陆一凡的脸绿了,满身遍体起了厚厚的一层鸡皮疙瘩。
“陈春玉,这些水果不管你是从哪里弄来的,也不管你花了多少心思、破费了多少钱,我都不会接受!”
陆一凡终于忍无可忍陈春玉的百般纠缠,和无聊骚扰,黑沉下脸,挥手就把她往诊室外边推。
“从今以后,请你不要再到我这里来,好吗?算我求你了!希望你不要再来打扰我的工作和生活,也祝你早日找到自己的真爱,但那个人绝对不是我!”
“砰!”的重重一声。
陆一凡将陈春玉狠绝地扔出门外,立即将自己诊室的门关上,并且反锁起来,生怕被医院同事看到闹笑话,也怕被外人胡乱猜测。
“陆一凡,你不可以这样对我!开门!”
陈春玉依然不死心,咣咣咣拼命拳打脚踢诊室的门。
病人们在她的身后排起了长队,都没办法进诊室找陆一凡看病,正常的诊疗工作无法进行,病人们怨声载道,纷纷向医院投诉。

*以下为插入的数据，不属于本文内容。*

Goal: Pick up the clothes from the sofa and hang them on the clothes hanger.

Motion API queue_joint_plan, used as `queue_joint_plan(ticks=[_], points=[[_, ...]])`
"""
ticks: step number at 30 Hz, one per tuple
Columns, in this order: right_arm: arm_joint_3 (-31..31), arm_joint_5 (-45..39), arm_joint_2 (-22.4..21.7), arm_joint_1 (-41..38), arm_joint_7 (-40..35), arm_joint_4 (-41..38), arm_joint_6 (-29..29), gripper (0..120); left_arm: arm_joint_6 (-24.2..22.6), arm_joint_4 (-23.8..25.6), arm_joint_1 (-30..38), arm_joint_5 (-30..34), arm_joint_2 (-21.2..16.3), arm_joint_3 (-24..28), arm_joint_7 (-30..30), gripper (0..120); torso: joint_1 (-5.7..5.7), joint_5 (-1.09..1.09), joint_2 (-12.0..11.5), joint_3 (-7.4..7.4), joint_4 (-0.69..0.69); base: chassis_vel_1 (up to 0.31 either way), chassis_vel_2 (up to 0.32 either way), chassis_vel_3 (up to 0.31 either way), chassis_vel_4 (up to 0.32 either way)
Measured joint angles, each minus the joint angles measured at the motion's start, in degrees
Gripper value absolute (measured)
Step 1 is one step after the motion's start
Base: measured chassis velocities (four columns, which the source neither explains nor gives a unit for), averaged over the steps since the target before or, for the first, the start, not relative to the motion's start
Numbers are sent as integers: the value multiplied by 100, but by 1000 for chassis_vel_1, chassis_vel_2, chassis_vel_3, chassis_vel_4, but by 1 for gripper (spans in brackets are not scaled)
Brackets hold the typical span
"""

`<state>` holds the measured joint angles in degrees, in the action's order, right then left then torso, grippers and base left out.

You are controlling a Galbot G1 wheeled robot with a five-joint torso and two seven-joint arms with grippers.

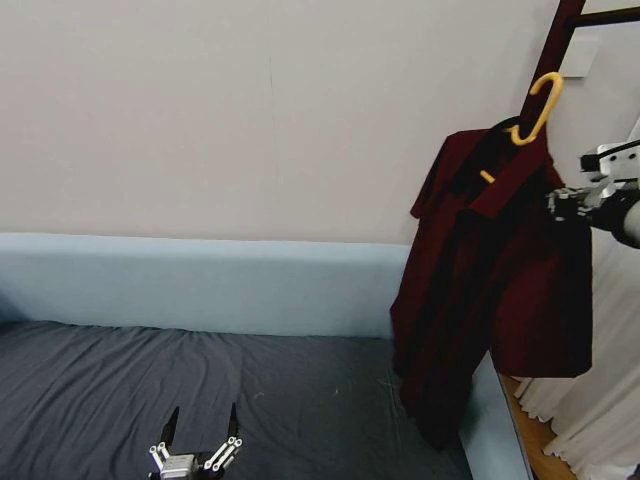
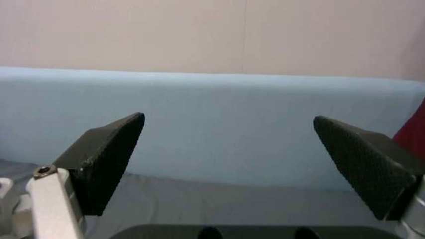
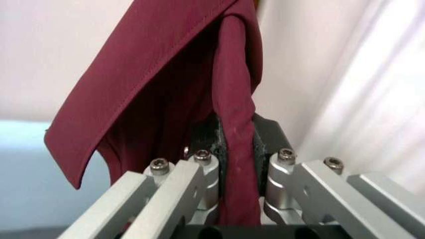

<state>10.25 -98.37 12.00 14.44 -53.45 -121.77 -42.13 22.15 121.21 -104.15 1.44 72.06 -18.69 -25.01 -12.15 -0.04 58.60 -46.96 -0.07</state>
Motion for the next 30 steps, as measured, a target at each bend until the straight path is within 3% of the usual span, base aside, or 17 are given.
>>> queue_joint_plan(ticks=[17, 22, 27, 30], points=[[-262, 2328, 94, 129, 659, 1448, 7, 8, -130, 234, -50, -105, -108, 28, -1, 100, 0, 0, 0, 0, 2, 0, 0, 0, 0], [-355, 2761, -95, 5, 1048, 2270, 13, 8, -296, 219, 124, 42, -245, 126, 3, 100, -1, 0, 0, 0, -2, 0, 0, 0, 0], [-724, 3160, -91, -477, 1473, 2993, 18, 8, -332, 188, 163, 106, -317, 150, 11, 100, 0, 0, 0, 0, -4, 0, 0, 0, 0], [-1251, 3442, 38, -1025, 1708, 3373, 21, 8, -341, 222, 147, 117, -325, 143, 12, 100, -1, 0, 0, -1, 5, 0, 0, 0, 0]])
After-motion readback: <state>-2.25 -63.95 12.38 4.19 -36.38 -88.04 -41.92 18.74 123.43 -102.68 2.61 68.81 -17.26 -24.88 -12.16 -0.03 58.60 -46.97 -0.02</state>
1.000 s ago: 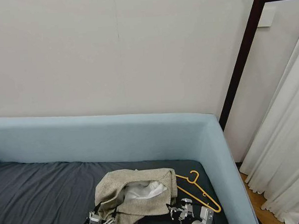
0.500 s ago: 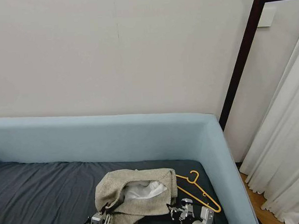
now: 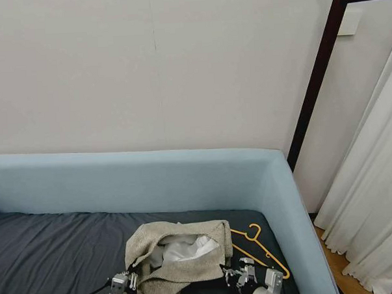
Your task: Pick up the clothes from the sofa and hang them on the clothes hanger.
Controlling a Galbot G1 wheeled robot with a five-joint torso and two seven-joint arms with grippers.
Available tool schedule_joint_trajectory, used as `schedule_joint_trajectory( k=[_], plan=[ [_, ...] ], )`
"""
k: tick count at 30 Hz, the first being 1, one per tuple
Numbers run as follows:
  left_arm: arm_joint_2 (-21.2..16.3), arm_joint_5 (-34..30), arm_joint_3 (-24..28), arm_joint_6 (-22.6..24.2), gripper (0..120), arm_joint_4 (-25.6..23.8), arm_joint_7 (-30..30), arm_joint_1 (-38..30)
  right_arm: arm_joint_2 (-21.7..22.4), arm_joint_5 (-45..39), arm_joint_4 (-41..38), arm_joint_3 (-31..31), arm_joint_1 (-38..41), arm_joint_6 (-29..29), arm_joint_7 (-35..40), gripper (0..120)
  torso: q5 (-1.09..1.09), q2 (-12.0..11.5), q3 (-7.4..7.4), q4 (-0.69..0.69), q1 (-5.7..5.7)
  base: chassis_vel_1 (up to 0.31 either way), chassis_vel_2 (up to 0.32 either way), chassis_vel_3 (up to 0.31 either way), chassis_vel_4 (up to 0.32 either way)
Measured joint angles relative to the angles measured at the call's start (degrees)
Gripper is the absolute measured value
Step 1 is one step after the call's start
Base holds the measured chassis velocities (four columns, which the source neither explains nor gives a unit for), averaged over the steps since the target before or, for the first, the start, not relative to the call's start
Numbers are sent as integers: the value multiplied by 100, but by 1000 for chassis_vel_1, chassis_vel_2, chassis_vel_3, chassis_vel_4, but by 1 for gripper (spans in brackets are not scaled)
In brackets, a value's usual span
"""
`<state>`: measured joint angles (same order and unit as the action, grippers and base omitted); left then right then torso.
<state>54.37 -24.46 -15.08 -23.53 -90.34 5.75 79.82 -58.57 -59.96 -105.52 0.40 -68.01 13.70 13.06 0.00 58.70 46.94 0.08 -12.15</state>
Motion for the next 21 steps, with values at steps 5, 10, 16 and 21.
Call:
schedule_joint_trajectory(
  k=[5,10,16,21],
  plan=[
    [-476,-517,-333,224,2,-838,3,54,482,-50,-629,-229,111,1,-36,0,1,0,0,1,0,0,0,0,0],
    [-933,-1011,-558,510,2,-1719,42,61,1040,-278,-1174,-406,284,14,-33,0,0,0,0,1,0,0,0,0,0],
    [-1525,-1542,-807,794,2,-2490,110,45,1693,-712,-1996,-737,450,52,50,0,0,0,0,0,0,0,0,0,0],
    [-1937,-2049,-1372,930,2,-2871,170,149,2085,-1040,-2614,-1127,463,78,143,0,0,0,1,1,0,0,0,0,0]
  ],
)
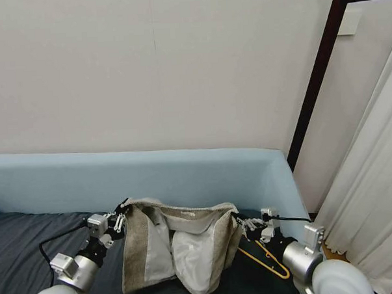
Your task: Pick up the clothes from the sofa and hang them on the clothes hanger.
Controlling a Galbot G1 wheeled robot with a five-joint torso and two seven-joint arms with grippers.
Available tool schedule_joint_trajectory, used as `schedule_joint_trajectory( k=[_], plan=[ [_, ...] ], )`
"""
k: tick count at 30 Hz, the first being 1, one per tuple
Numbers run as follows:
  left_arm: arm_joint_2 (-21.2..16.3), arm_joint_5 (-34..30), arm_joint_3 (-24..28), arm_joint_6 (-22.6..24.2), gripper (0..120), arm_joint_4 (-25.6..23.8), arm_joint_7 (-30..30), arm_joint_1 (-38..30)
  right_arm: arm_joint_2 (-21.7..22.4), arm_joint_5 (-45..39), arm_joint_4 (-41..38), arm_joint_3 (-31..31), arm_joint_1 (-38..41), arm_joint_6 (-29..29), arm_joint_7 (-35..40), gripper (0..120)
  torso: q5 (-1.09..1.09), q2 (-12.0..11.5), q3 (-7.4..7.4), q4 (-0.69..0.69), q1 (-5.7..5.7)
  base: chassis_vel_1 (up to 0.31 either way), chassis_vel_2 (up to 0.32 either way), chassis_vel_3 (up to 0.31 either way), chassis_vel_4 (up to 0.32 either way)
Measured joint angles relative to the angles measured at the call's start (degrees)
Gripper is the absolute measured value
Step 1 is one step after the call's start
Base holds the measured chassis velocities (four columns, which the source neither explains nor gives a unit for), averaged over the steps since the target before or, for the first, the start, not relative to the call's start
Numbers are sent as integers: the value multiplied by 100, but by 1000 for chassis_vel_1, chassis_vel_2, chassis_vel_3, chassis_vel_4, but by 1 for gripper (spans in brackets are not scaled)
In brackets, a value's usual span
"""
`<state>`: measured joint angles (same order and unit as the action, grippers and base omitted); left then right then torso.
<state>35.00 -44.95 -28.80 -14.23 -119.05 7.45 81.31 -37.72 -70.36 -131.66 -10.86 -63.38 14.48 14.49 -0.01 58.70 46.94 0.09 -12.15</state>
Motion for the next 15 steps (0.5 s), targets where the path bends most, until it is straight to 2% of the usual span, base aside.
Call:
schedule_joint_trajectory(
  k=[1,2,3,7,8,12,15],
  plan=[
    [-34,-38,-68,4,2,-31,1,22,42,-50,-62,-52,-1,2,3,0,-2,0,0,0,0,0,0,0,0],
    [-174,-224,-397,30,2,-158,4,126,177,-254,-265,-233,-2,12,18,0,0,0,0,0,0,0,0,0,0],
    [-174,-224,-397,30,2,-158,4,126,177,-254,-265,-233,-2,12,18,0,0,0,0,0,0,0,0,0,0],
    [-567,-761,-1638,142,2,-603,58,731,667,-919,-799,-897,11,40,148,0,1,0,0,0,0,0,0,0,0],
    [-567,-761,-1638,142,2,-603,58,731,667,-919,-799,-897,11,40,148,0,1,0,0,0,0,0,0,0,0],
    [-536,-977,-2944,196,2,-1160,124,1742,1021,-1429,-1183,-1551,-93,67,261,0,0,1,-1,0,0,0,0,0,0],
    [-388,-972,-3381,204,2,-1375,164,2101,1109,-1576,-1214,-1666,-99,78,323,0,1,1,-1,-2,1,0,0,0,0]
  ],
)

保安接到消息,赶来把发痴发狂的陈春玉,生拖硬拽拉走。
医院董事长威廉知道这件事后,一气之下,责令陆一凡暂时不要到医院来上班,等处理好他自己的私人事情,再另做打算。
陆一凡的心里超级郁闷,这能怪他吗?是他的错吗?
*
糊涂小老头的基本情况,已经稳定下来,可以择期进行手术,摘除心脏里的瘤子。
他被转送去了心胸外科,做手术前的准备。
心胸外科主任和糊涂老头的家属,大高个与刻薄女人,进行术前谈话。
把老人家的病情、将要实施的医疗措施、医疗风险和预后情况等内容,一一客观地告知大高个与刻薄女人,并对他们有关的咨询问题予以解答,以便得到他们的了解和理解,对将要进行的手术治疗达成统一意见。
苏绿宁也在场。
“左心房粘液瘤质地比较脆,手术中有可能发生瘤体破裂、内容组织脱落、产生瘤栓,或者发生种植转移。因此,即将给老大爷进行的体外循环下左心房粘液瘤切除手术,难度和风险是比较大的……”
“主任。”
心胸外科主任正在详细细致地进行术前沟通,就被大高个和刻薄女人极其不耐烦的,打断了他的话:“主任,我们现在只想知道,这个手术万一出了事,你们医院赔不赔钱?我们家属能够得到多少赔偿?
“……”
心胸外科主任和苏绿宁,直接无语了。